→ **Task to complete**: When you set down the entries, keep every word exactly as it is but drop the pictures.

→ **Input for this task**:
*** Begin section ***
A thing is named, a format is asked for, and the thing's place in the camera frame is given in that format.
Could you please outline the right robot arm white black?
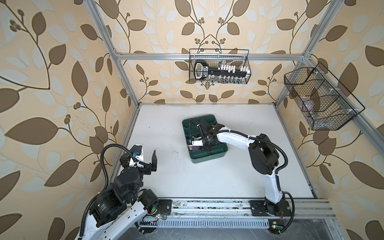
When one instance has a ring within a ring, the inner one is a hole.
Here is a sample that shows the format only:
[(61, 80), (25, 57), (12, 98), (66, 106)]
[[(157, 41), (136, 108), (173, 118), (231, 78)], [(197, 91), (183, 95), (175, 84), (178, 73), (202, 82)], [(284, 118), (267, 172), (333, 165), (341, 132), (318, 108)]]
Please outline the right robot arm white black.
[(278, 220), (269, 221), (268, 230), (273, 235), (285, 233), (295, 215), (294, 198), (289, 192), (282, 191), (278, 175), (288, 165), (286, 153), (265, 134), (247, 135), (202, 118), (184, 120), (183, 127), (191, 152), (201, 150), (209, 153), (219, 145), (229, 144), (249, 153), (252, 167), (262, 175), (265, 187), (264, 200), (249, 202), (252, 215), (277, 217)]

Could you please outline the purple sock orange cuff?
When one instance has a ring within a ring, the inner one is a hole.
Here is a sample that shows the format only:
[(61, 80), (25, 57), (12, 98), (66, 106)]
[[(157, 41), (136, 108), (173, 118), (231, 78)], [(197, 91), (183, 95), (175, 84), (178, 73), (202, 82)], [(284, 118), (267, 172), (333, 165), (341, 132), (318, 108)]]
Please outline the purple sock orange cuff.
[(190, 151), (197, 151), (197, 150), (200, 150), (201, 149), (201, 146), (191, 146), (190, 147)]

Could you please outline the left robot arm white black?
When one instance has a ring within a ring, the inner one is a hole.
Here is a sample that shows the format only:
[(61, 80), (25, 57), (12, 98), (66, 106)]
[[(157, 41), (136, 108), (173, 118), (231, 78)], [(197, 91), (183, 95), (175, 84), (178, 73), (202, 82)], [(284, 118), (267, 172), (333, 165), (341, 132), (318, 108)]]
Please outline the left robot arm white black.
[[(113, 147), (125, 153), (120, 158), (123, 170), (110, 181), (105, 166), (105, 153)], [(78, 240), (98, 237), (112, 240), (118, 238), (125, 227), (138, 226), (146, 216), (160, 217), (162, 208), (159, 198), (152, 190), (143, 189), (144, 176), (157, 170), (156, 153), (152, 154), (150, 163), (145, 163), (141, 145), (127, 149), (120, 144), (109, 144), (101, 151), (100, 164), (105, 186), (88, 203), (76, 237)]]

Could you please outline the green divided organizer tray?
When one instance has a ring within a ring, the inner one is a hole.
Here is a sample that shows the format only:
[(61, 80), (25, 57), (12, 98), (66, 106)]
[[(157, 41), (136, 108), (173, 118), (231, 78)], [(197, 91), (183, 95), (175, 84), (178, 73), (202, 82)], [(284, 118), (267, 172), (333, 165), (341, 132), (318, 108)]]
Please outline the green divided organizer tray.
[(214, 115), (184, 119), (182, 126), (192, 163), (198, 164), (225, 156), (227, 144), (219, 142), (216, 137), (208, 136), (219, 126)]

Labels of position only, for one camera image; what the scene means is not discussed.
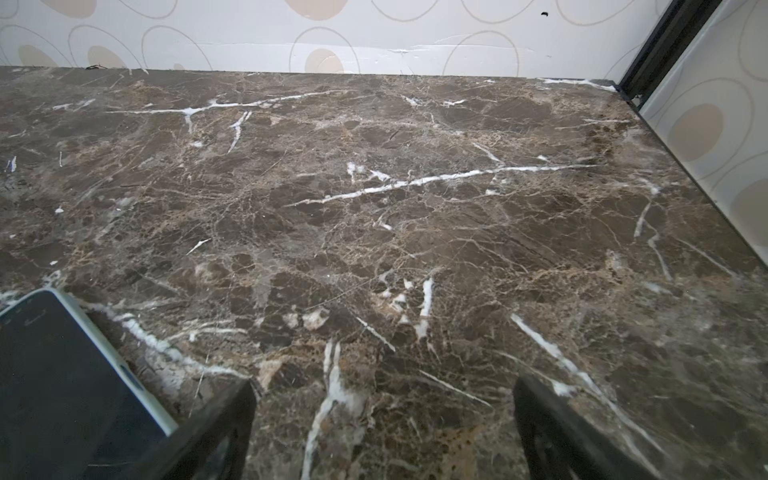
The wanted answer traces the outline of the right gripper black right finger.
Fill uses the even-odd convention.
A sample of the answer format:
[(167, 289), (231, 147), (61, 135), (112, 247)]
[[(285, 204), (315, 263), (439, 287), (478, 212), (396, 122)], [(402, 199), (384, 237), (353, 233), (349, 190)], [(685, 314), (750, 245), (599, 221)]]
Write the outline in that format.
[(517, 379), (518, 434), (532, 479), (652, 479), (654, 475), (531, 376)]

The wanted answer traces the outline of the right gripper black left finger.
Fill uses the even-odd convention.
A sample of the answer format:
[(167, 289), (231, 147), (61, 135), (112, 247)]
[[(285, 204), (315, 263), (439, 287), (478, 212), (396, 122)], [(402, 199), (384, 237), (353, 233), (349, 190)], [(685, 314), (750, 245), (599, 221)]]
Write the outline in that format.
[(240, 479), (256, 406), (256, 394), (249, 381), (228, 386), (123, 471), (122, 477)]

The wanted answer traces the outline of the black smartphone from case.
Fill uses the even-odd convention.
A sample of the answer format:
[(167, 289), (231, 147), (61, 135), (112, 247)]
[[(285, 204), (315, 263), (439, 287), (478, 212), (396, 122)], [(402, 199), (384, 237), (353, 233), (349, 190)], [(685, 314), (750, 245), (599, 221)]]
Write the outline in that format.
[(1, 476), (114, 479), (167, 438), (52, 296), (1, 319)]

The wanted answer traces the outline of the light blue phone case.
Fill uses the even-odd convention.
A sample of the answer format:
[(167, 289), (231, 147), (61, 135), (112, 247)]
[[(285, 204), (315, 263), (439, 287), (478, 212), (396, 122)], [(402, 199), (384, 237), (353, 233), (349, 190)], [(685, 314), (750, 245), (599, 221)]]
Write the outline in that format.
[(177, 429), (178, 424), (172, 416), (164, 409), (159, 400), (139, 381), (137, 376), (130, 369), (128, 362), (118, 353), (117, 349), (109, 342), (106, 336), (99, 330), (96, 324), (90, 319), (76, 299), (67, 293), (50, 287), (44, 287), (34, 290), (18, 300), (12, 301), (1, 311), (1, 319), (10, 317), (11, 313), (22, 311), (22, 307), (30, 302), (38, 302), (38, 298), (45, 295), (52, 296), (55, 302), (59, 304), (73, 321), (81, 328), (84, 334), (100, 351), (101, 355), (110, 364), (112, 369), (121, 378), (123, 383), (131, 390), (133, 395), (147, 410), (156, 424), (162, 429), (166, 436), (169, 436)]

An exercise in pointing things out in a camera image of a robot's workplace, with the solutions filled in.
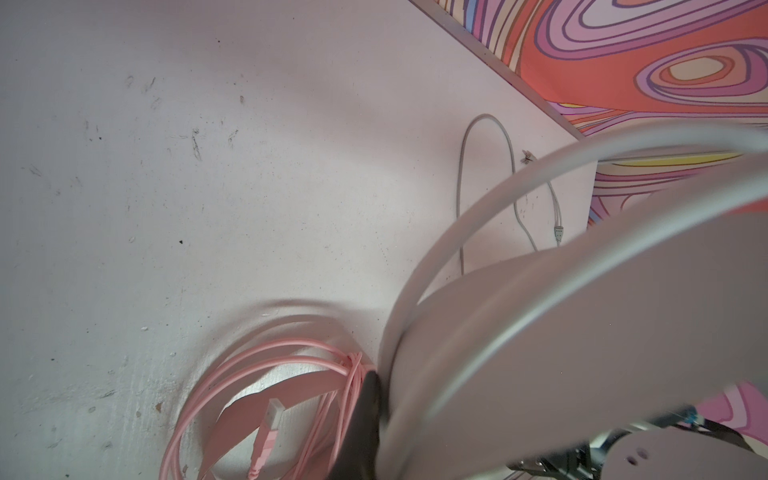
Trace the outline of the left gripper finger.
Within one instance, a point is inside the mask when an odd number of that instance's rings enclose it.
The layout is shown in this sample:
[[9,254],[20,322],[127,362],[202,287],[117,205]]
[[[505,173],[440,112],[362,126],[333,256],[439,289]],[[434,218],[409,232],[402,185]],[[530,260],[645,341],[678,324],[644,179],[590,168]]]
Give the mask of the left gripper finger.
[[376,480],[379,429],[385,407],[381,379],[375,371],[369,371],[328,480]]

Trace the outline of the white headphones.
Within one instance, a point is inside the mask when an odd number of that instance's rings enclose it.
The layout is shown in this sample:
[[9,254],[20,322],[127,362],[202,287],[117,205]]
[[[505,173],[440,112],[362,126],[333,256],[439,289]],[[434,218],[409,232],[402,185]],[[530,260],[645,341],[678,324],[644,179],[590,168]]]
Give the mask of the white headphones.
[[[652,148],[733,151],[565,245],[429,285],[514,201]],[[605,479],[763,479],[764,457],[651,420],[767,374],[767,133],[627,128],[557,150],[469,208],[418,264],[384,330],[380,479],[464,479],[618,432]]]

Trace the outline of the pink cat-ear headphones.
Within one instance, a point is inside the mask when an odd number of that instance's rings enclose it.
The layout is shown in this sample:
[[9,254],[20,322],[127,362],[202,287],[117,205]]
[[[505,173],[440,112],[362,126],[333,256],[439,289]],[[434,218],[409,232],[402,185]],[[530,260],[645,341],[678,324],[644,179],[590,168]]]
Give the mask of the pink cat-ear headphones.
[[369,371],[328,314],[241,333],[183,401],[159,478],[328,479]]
*** End section ***
→ **Exercise output**:
A thing is named, a format is asked for, and the thing's place in the camera frame is given in that format.
Could you please outline the right robot arm white black?
When one instance has a ring within a ring, the inner one is a hole.
Here is a sample that shows the format only:
[(61, 80), (25, 57), (12, 98), (66, 106)]
[[(157, 41), (136, 108), (173, 118), (231, 78)], [(197, 91), (183, 95), (175, 84), (178, 73), (202, 82)], [(284, 118), (267, 172), (333, 165), (341, 132), (318, 108)]]
Please outline the right robot arm white black.
[(278, 220), (269, 221), (268, 230), (273, 235), (285, 233), (295, 215), (294, 198), (289, 192), (282, 191), (278, 175), (288, 165), (286, 153), (265, 134), (247, 135), (202, 118), (184, 120), (183, 127), (191, 152), (201, 150), (209, 153), (219, 145), (229, 144), (249, 153), (252, 167), (262, 175), (265, 187), (264, 200), (249, 202), (252, 215), (277, 217)]

Could you please outline the purple sock orange cuff?
When one instance has a ring within a ring, the inner one is a hole.
Here is a sample that shows the format only:
[(61, 80), (25, 57), (12, 98), (66, 106)]
[[(157, 41), (136, 108), (173, 118), (231, 78)], [(197, 91), (183, 95), (175, 84), (178, 73), (202, 82)], [(284, 118), (267, 172), (333, 165), (341, 132), (318, 108)]]
Please outline the purple sock orange cuff.
[(190, 151), (197, 151), (197, 150), (200, 150), (201, 149), (201, 146), (191, 146), (190, 147)]

Could you please outline the left robot arm white black?
When one instance has a ring within a ring, the inner one is a hole.
Here is a sample that shows the format only:
[(61, 80), (25, 57), (12, 98), (66, 106)]
[[(157, 41), (136, 108), (173, 118), (231, 78)], [(197, 91), (183, 95), (175, 84), (178, 73), (202, 82)], [(284, 118), (267, 172), (333, 165), (341, 132), (318, 108)]]
Please outline the left robot arm white black.
[[(113, 147), (125, 153), (120, 158), (123, 170), (110, 181), (105, 166), (105, 153)], [(78, 240), (98, 237), (112, 240), (118, 238), (125, 227), (138, 226), (146, 216), (160, 217), (162, 208), (159, 198), (152, 190), (143, 189), (144, 176), (157, 170), (156, 153), (152, 154), (150, 163), (145, 163), (141, 145), (127, 149), (120, 144), (109, 144), (101, 151), (100, 164), (105, 186), (88, 203), (76, 237)]]

Could you please outline the green divided organizer tray?
When one instance has a ring within a ring, the inner one is a hole.
Here is a sample that shows the format only:
[(61, 80), (25, 57), (12, 98), (66, 106)]
[[(157, 41), (136, 108), (173, 118), (231, 78)], [(197, 91), (183, 95), (175, 84), (178, 73), (202, 82)], [(284, 118), (267, 172), (333, 165), (341, 132), (318, 108)]]
Please outline the green divided organizer tray.
[(214, 115), (184, 119), (182, 126), (192, 163), (198, 164), (225, 156), (227, 144), (219, 142), (216, 137), (208, 136), (219, 126)]

Labels of position only, for one camera image; what the scene means is not discussed.
The wanted answer traces the outline of the right gripper black right finger.
Fill uses the even-odd convention.
A sample of the answer format:
[(167, 289), (231, 147), (61, 135), (112, 247)]
[[(285, 204), (315, 263), (439, 287), (478, 212), (396, 122)], [(402, 199), (384, 237), (353, 233), (349, 190)], [(685, 314), (750, 245), (599, 221)]]
Write the outline in that format.
[(517, 379), (518, 434), (532, 479), (652, 479), (654, 475), (531, 376)]

The wanted answer traces the outline of the right gripper black left finger.
Fill uses the even-odd convention.
A sample of the answer format:
[(167, 289), (231, 147), (61, 135), (112, 247)]
[[(285, 204), (315, 263), (439, 287), (478, 212), (396, 122)], [(402, 199), (384, 237), (353, 233), (349, 190)], [(685, 314), (750, 245), (599, 221)]]
Write the outline in that format.
[(240, 479), (256, 406), (256, 394), (249, 381), (228, 386), (123, 471), (122, 477)]

The wanted answer traces the outline of the black smartphone from case.
Fill uses the even-odd convention.
A sample of the answer format:
[(167, 289), (231, 147), (61, 135), (112, 247)]
[[(285, 204), (315, 263), (439, 287), (478, 212), (396, 122)], [(402, 199), (384, 237), (353, 233), (349, 190)], [(685, 314), (750, 245), (599, 221)]]
Write the outline in that format.
[(1, 476), (114, 479), (167, 438), (52, 296), (1, 319)]

The wanted answer traces the outline of the light blue phone case.
Fill uses the even-odd convention.
A sample of the answer format:
[(167, 289), (231, 147), (61, 135), (112, 247)]
[[(285, 204), (315, 263), (439, 287), (478, 212), (396, 122)], [(402, 199), (384, 237), (353, 233), (349, 190)], [(685, 314), (750, 245), (599, 221)]]
Write the outline in that format.
[(177, 429), (178, 424), (172, 416), (164, 409), (159, 400), (139, 381), (137, 376), (130, 369), (128, 362), (118, 353), (117, 349), (109, 342), (106, 336), (99, 330), (96, 324), (90, 319), (76, 299), (67, 293), (50, 287), (44, 287), (34, 290), (18, 300), (12, 301), (1, 311), (1, 319), (10, 317), (11, 313), (22, 311), (22, 307), (30, 302), (38, 302), (38, 298), (45, 295), (52, 296), (55, 302), (59, 304), (73, 321), (81, 328), (84, 334), (100, 351), (101, 355), (110, 364), (112, 369), (121, 378), (123, 383), (131, 390), (133, 395), (147, 410), (156, 424), (162, 429), (166, 436), (169, 436)]

An exercise in pointing things out in a camera image of a robot's workplace, with the solutions filled in.
Trace the outline of the left gripper finger.
Within one instance, a point is inside the mask when an odd number of that instance's rings enclose it.
The layout is shown in this sample:
[[9,254],[20,322],[127,362],[202,287],[117,205]]
[[[505,173],[440,112],[362,126],[333,256],[439,289]],[[434,218],[409,232],[402,185]],[[530,260],[645,341],[678,324],[644,179],[590,168]]]
Give the mask of the left gripper finger.
[[376,480],[379,429],[385,407],[381,379],[375,371],[369,371],[328,480]]

Trace the outline of the white headphones.
Within one instance, a point is inside the mask when an odd number of that instance's rings enclose it.
The layout is shown in this sample:
[[9,254],[20,322],[127,362],[202,287],[117,205]]
[[[505,173],[440,112],[362,126],[333,256],[439,289]],[[434,218],[409,232],[402,185]],[[530,260],[645,341],[678,324],[644,179],[590,168]]]
Give the mask of the white headphones.
[[[652,148],[733,151],[565,245],[429,285],[514,201]],[[605,479],[763,479],[764,457],[651,420],[767,374],[767,133],[627,128],[557,150],[469,208],[418,264],[384,330],[380,479],[464,479],[618,432]]]

Trace the outline of the pink cat-ear headphones.
Within one instance, a point is inside the mask when an odd number of that instance's rings enclose it.
The layout is shown in this sample:
[[9,254],[20,322],[127,362],[202,287],[117,205]]
[[[505,173],[440,112],[362,126],[333,256],[439,289]],[[434,218],[409,232],[402,185]],[[530,260],[645,341],[678,324],[644,179],[590,168]]]
Give the mask of the pink cat-ear headphones.
[[369,371],[328,314],[241,333],[183,401],[159,478],[328,479]]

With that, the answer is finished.